After the death of Agile

Here is a translation of the author's article Doug Bridgens, in which he reflects on his experience and critiques Agile. His article contains no analysis or argumentation at all; these are personal reflections on the topic of a particular developer.

This is my second translation and I will allow myself in this preface a couple of sentences about why I spent my time on this translation:

  1. The article is small in volume and will not take much time;

  2. The article raises a question and gives a practical answer to it;

  3. The article touches on a topic that is interesting to me personally – a retrospective look at modern trends;

That's all, enjoy reading.

What Happens After Agile Dies?

I started programming in the 1990s, working on Unix OS. Our “office” in those days was called a laboratory, and we revered the old-timers who only worked at night and sent updates via email in scattered files.

Google, Linux, Amazon, cookies, Wi-Fi, laptops, etc. – all this is still to come. At the time, there was excitement about DNS technology, which was rapidly gaining popularity and would eventually provide something called the World Wide Web.

During this time I was working on SCAFS, which was a hardware cache between the OS and the hard drives. It cached SQL queries and provided a performance increase of more than 20 times! Great result for the times SCSI tires

Back then we were a small team of specialists in various fields from developers to sales managers. We had bugs, features and a roadmap. We interacted with customers a lot and took part in trade shows.

Our product was autonomous, but at the same time integrated with the OS and database. I think we released updates every three months, and bugfixes were rolled out even faster (and this was on magnetic tape!).

Looking back, I feel that it was in this informal setting that I completed my training. I met a lot of different people with different approaches to work. People and the community taught me to be accountable for my work and helped me realize the importance of effective communication.

Today I can confidently say that we were a young, energetic team capable of working asynchronously.

No formal framework was imposed on us. Management and micromanagement were needed only by unformed teams; we were expected to be adults. Ideas and opinions spread freely, unlike today (how ironic!) – the time of dogmatic Kafkaesque trials.

I'm disheartened by what business has done to the development process. Agile is the business version of the design process, imposed on developers as self-development.

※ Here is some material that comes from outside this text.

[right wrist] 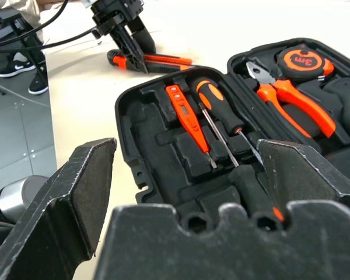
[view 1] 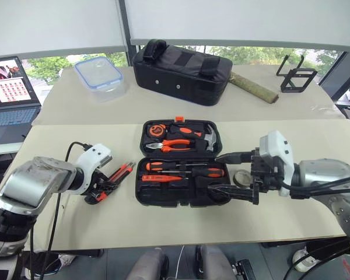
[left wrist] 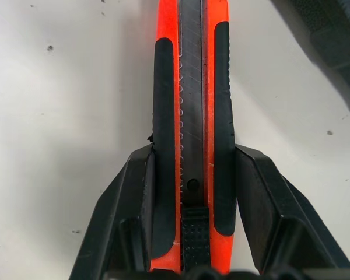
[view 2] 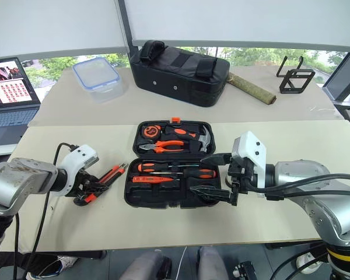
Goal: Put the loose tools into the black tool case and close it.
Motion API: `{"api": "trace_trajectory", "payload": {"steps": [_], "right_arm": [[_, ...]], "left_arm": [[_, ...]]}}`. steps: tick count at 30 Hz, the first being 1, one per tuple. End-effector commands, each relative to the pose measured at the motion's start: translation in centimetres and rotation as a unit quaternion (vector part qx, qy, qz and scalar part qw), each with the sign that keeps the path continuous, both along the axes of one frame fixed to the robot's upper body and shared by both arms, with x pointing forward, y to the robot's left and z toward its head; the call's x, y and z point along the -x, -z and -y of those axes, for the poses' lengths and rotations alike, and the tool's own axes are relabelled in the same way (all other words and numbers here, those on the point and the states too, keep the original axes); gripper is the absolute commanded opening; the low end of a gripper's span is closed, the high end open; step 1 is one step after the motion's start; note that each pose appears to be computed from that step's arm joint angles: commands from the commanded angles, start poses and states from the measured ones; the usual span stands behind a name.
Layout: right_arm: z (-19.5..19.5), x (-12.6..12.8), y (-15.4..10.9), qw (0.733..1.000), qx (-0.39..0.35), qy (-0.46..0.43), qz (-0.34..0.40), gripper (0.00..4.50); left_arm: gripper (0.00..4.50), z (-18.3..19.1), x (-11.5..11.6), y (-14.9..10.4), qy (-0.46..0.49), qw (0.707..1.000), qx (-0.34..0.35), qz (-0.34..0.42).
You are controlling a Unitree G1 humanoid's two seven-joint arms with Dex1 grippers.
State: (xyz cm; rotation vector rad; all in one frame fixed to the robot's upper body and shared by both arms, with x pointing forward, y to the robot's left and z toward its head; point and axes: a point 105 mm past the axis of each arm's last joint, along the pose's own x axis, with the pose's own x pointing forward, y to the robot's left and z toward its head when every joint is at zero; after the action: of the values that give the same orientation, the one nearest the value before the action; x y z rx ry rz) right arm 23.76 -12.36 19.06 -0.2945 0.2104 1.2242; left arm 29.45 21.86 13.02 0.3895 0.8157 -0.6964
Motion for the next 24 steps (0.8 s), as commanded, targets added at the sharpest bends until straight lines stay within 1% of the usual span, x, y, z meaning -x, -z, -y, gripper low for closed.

It is a cult that fuels narcissism.

I'm currently working on a web application and my thoughts are on how to write less code. Is 11,000 rows more likely to have fewer errors than 22,000?
One of the risks of solo development is that the project will take a huge amount of time to find and fix bugs. This is a pure business approach.

If you want to spend less time on code, you need to spend more time on development, which ultimately leaves even less time on code…

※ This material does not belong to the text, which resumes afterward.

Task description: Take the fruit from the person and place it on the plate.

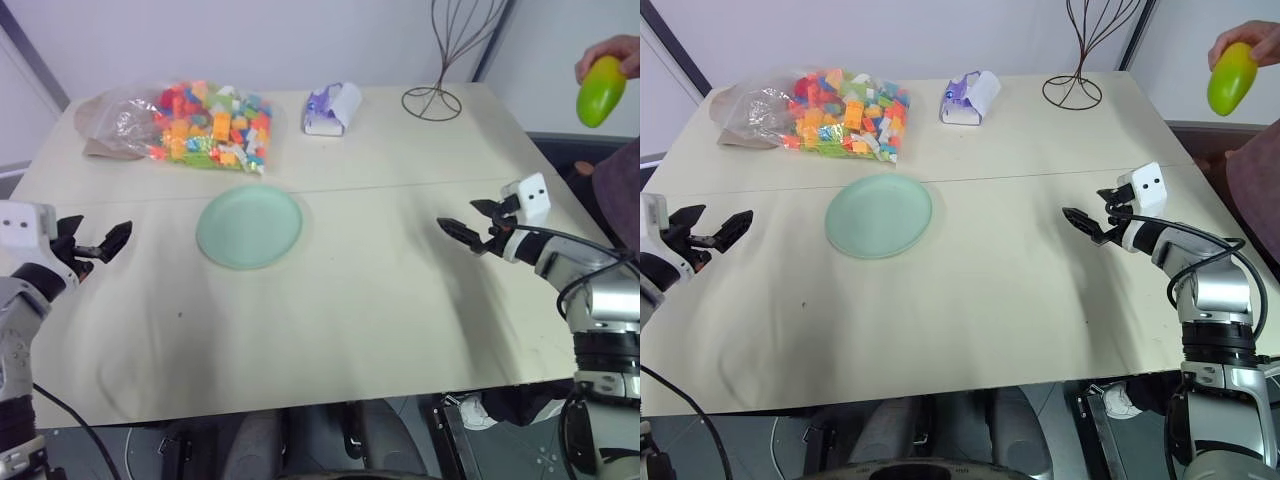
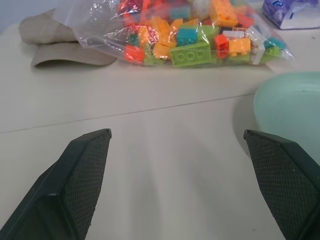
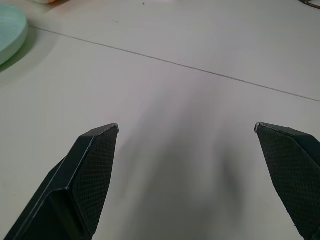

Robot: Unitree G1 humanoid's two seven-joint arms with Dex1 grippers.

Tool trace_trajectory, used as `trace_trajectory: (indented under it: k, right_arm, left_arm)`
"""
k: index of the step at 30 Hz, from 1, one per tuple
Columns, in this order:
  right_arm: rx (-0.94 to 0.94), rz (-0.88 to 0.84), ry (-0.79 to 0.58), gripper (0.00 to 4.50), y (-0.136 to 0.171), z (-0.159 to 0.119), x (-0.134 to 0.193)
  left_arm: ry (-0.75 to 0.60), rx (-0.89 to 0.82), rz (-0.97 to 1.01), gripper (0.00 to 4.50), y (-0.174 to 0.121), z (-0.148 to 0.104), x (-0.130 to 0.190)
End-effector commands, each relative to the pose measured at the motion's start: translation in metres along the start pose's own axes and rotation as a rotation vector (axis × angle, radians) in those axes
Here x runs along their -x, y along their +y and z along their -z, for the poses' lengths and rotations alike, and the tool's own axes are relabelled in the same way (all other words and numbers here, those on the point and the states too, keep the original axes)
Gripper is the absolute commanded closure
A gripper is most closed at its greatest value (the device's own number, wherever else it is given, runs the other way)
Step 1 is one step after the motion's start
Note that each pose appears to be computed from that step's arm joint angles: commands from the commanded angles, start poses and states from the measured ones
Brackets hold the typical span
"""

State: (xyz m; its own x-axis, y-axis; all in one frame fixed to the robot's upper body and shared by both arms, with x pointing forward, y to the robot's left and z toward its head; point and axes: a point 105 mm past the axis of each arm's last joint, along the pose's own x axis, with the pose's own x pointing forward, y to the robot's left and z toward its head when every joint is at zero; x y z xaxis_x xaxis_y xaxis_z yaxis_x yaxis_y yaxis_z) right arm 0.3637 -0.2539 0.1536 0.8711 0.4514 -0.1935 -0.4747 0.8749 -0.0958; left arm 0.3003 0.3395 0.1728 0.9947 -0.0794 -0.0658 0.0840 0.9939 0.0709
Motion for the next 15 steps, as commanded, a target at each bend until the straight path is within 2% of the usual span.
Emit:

I aim for weekly deployment. And here is my template.

From Monday to Thursday I develop my plan while walking or doing my own thing. Ideas seem to appear when you least think about them. Long walks to interesting places are the best time to put your thoughts in order.

From Friday to Sunday I write code. When you don't have to make any design (architectural) decisions, coding is easy and fast.

This approach is contrary to Agile. Intuitively counterintuitive to what we're used to, but try it for yourself: try the task AdventOfCodespend a couple of days developing a plan and only then sit down at the keyboard.

Spending 80% on planning and 20% on implementation may seem counterintuitive. But this leads to faster development, lower operating costs and increased motivation. It changes things when you realize that developing good software isn't really about writing code.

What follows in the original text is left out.